Radiation Emergency Assistance Center/Training Site (REAC/TS), Oak Ridge Institute for Science and Education (ORISE), Oak Ridge, TN, United States of America.
Radiation and Nuclear Countermeasures Program (RNCP), National Institute of Allergy and Infectious Diseases (NIAID), National Institutes of Health (NIH), Bethesda, MD, United States of America.
J Radiol Prot. 2022 Jan 12;42(1). doi: 10.1088/1361-6498/ac241a.
The threat of a large-scale radiological or nuclear (R/N) incident looms in the present-day climate, as noted most recently in an editorial in Scientific American (March 2021). These large-scale incidents are infrequent but affect large numbers of people. Smaller-scale R/N incidents occur more often, affecting smaller numbers of people. There is more awareness of acute radiation syndrome (ARS) in the medical community; however, ionising radiation-induced injuries to the skin are much less understood. This article will provide an overview of radiation-induced injuries to the skin, deeper tissues, and organs. The history and nomenclature; types and causes of injuries; pathophysiology; evaluation and diagnosis; current medical management; and current research of the evaluation and management are presented. Cutaneous radiation injuries (CRI) or local radiation injuries (LRI) may lead to cutaneous radiation syndrome, a sub-syndrome of ARS. These injuries may occur from exposure to radioactive particles suspended in the environment (air, soil, water) after a nuclear detonation or an improvised nuclear detonation (IND), a nuclear power plant incident, or an encounter with a radioactive dispersal or exposure device.
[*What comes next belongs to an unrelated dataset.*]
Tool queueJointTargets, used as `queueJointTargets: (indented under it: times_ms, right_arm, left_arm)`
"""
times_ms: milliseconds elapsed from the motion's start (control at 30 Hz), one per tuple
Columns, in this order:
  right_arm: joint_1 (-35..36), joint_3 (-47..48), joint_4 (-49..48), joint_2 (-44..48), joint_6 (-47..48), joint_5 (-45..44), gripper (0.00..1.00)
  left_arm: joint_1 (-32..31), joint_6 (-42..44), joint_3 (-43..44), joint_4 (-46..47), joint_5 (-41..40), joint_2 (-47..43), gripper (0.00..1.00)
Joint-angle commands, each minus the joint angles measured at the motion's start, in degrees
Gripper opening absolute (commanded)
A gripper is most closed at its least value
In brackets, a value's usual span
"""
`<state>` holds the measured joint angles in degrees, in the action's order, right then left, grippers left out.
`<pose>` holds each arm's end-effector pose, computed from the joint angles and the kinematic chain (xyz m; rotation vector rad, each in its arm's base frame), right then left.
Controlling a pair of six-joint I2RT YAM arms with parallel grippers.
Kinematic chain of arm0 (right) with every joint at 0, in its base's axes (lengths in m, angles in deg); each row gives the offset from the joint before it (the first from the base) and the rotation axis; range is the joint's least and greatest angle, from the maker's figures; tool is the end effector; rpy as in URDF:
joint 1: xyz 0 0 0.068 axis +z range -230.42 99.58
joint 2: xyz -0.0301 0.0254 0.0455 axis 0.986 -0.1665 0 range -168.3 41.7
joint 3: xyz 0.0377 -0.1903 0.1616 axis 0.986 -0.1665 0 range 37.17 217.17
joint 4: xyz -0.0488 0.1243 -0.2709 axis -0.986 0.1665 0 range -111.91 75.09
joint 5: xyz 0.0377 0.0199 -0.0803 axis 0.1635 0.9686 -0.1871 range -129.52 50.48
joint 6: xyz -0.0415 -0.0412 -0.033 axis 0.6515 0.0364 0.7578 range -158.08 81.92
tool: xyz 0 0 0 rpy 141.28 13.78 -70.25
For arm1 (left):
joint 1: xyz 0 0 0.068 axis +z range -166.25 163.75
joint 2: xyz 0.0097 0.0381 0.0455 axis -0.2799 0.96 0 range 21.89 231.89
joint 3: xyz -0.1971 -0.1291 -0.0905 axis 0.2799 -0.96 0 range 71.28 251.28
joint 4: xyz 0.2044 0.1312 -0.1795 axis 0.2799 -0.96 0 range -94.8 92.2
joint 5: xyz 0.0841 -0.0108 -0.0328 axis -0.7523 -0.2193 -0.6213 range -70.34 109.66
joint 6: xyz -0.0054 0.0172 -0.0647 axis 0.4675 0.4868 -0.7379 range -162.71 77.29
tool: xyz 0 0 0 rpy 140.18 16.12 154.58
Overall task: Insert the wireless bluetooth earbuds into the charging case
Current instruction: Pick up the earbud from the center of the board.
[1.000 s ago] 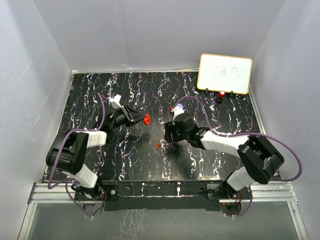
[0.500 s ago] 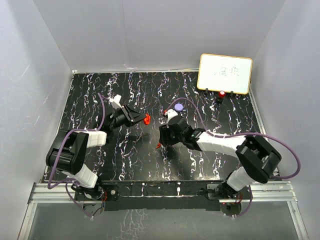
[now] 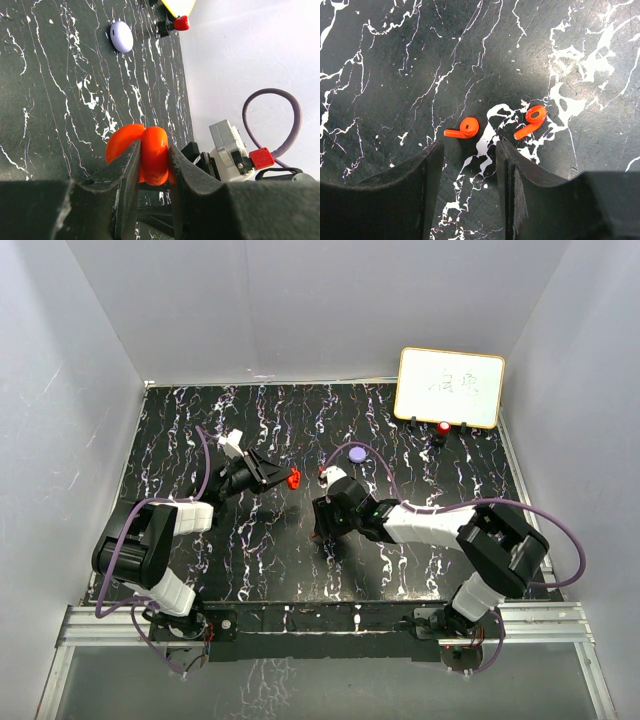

These incidents may also result in a radiation-combined injury; a chemical, thermal, or traumatic injury, with radiation exposure. Skin injuries from medical diagnostic and therapeutic imaging, medical misadministration of nuclear medicine or radiotherapy, occupational exposures (including research) to radioactive sources are more common but are not the focus of this manuscript. Diagnosis and evaluation of injuries are based on the scenario, clinical picture, and dosimetry, and may be assisted through advanced imaging techniques. Research-based multidisciplinary therapies, both in the laboratory and clinical trial environments, hold promise for future medical management. Great progress is being made in recognising the extent of injuries, understanding their pathophysiology, as well as diagnosis and management; however, research gaps still exist.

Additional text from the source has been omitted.